The fact that for the establishment of such culture-specific communication channels existing mailing lists, which until now have fulfilled important functions for people far outside this cultural circle, are to be repurposed here, is of course not a particularly friendly and considerate approach. But this is nothing that the worldwide OSM community would not be able to cope with.

Even if it seems quite bizarre at first glance, when a set of rules for behavior control, which as a central element announces the unconditional intolerance of certain behavior (i.e. that certain behavior will be sanctioned regardless of the cultural and personal background and motivation for which someone behaves in such a way), is presented as an instrument for more diversity, this makes sense on closer inspection. Tolerance towards other cultures, values and behaviors, which is so essential for inter-cultural cooperation in OpenStreetMap, ultimately also means that we have to offer this tolerance towards people who are not able or willing to tolerate our difference in behavior and culture towards them in a completely reciprocal way.

What worries me, however, is that in the course of planning for these behavior-regulated communication channels, people from the OSMF who are involved in this planning refer to totalitarian ideas in their work completely without reflection or criticism. I am thinking in particular of Steve Coast’s 2010 initiative, which is belittlingly characterized by a current OSMF board member as seems crazy today and which is the basis of current official OSMF policy (though of course largely without practical significance) as well as having been reincorporated into the planned rules for behavior regulation without critical discussion of the questionable origins of these concepts.
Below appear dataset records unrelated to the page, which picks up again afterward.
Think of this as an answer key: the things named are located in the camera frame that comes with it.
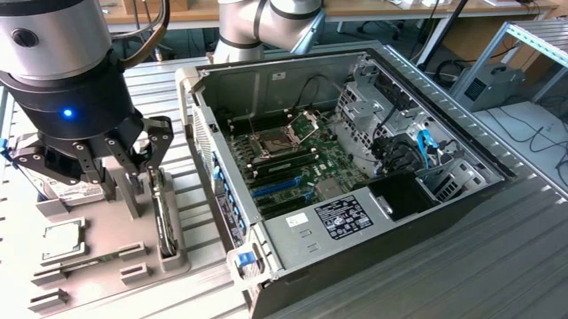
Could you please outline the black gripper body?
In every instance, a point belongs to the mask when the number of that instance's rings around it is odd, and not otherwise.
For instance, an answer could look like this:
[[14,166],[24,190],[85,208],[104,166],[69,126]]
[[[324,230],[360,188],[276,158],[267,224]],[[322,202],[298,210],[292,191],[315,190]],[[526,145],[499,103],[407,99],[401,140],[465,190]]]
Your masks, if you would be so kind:
[[84,142],[92,156],[101,158],[109,155],[107,138],[132,148],[144,125],[123,72],[120,59],[107,56],[90,70],[58,80],[25,80],[1,73],[1,82],[49,149],[73,158],[73,144]]
To a considerable extent, however, this also applies to the pampflet published at the end of last year, which is quite naturally used as a basis for work in the OSMF without there having been even the beginnings (at least in public) of a critical discussion of the ideas communicated there.
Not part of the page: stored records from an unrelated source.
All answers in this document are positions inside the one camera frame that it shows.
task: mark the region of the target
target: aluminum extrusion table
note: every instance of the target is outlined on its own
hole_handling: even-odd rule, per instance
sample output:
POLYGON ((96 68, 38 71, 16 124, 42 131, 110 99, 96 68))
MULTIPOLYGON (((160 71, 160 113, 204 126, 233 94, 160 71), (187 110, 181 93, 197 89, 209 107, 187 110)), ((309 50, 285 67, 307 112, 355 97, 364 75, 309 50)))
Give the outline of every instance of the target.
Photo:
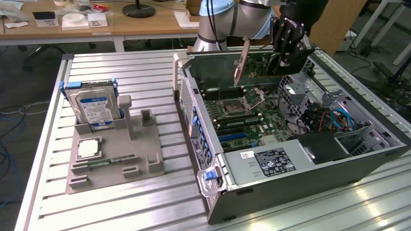
MULTIPOLYGON (((61 61, 16 230, 391 230, 411 229, 411 155, 383 165, 360 182, 207 225, 172 99, 172 55, 184 50, 80 54, 61 61), (150 108, 164 154, 164 176, 65 195, 74 116, 58 82, 110 79, 132 97, 132 114, 150 108)), ((317 56, 364 98, 411 135, 409 124, 325 54, 317 56)), ((320 69, 328 90, 339 86, 320 69)))

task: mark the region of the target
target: floor
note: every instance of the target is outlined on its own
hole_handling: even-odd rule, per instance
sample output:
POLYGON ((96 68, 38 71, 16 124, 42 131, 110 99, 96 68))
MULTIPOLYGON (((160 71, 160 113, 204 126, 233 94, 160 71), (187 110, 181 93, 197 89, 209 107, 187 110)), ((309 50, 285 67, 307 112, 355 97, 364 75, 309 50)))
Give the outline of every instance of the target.
MULTIPOLYGON (((355 31, 360 31, 368 18, 369 15, 357 18, 352 26, 352 29, 355 31)), ((373 25, 371 31, 367 34, 368 39, 371 38, 376 28, 381 25, 381 23, 381 21, 377 21, 373 25)), ((125 50, 140 51, 149 49, 160 50, 179 48, 176 40, 170 42, 170 39, 153 40, 150 48, 145 46, 144 42, 145 41, 126 42, 125 50)), ((363 43, 359 46, 359 49, 367 44, 367 42, 368 41, 364 39, 363 43)), ((409 42, 409 34, 404 33, 396 28, 392 28, 380 43, 379 54, 372 53, 365 59, 369 62, 383 62, 388 66, 388 68, 395 71, 397 67, 395 67, 391 63, 409 42)), ((183 44, 192 45, 193 39, 183 39, 183 44)), ((86 43, 62 44, 61 48, 68 53, 101 53, 114 51, 114 47, 110 42, 98 42, 96 43, 96 45, 97 46, 94 49, 90 49, 86 43)), ((9 105, 28 105, 38 101, 45 101, 50 98, 54 77, 60 65, 60 54, 53 50, 46 51, 44 54, 41 54, 40 58, 32 61, 32 72, 24 72, 21 70, 21 60, 36 48, 37 46, 28 46, 28 51, 20 52, 16 46, 10 46, 8 48, 0 47, 0 108, 9 105)), ((345 52, 336 53, 333 58, 348 71, 352 71, 356 68, 367 65, 364 61, 353 58, 345 52)), ((359 70, 356 72, 356 75, 369 80, 377 80, 379 75, 372 72, 372 69, 372 66, 367 67, 359 70)), ((408 67, 404 73, 404 77, 411 77, 411 67, 408 67)), ((28 112, 37 112, 44 110, 45 108, 46 105, 41 104, 29 108, 28 112)), ((20 116, 21 115, 17 114, 8 118, 18 120, 20 116)), ((10 203, 8 203, 2 208, 0 208, 0 231, 12 230, 16 224, 17 212, 22 199, 21 192, 24 192, 25 184, 29 177, 29 171, 34 158, 44 118, 45 113, 38 115, 26 115, 24 118, 25 130, 16 137, 14 140, 5 144, 8 152, 13 156, 16 161, 18 174, 21 177, 21 190, 18 193, 16 193, 17 180, 16 175, 10 169, 4 179, 1 179, 0 181, 0 205, 5 200, 12 198, 10 203)), ((2 134, 14 125, 14 123, 16 122, 13 121, 0 120, 0 134, 2 134)), ((0 165, 0 174, 2 174, 4 169, 5 164, 0 165)))
Against this background, I would like to emphasize one thing again very clearly: OpenStreetMap is a social experiment. The idea behind it is that people from all over the world with completely different personal and cultural backgrounds, who for the most part can hardly communicate verbally with each other due to language and other barriers, cooperate with each other on an equal footing over the common goal of collecting local geographic knowledge about their respective surroundings. Although OpenStreetMap as a data collection can now undoubtedly be considered a success, the question of whether OpenStreetMap with the described idea is successful as a social project is still completely open. How the experiment turns out will largely depend on whether the societies and cultures from which OpenStreetMap is recruited – both now and in the future – are mature and tolerant enough to allow the described equal cooperation across cultural, linguistic and personal boundaries.

In essence, this principle of tolerance without the condition of immediate reciprocity (that is, showing acceptance and respect for otherness in values and behavior toward others, regardless of whether they show tolerance to the same degree) is the core of what has been the assume good faith/intentions among the few core values of the project since the early years of OpenStreetMap.

If we do not manage, individually as well as collectively, to bring up this social maturity and tolerance by a majority, then OpenStreetMap will fail as a social project. This would not be immediately visible, OpenStreetMap as a data collection without this described social component of equal cross-cultural cooperation could of course continue at least for a while. But it would then be basically nothing more than a new edition of the International World Map in the digital age using crowdsourcing – with similar colonial and cultural imperialistic tendencies and thus in the long run on the way to be met by the same fate.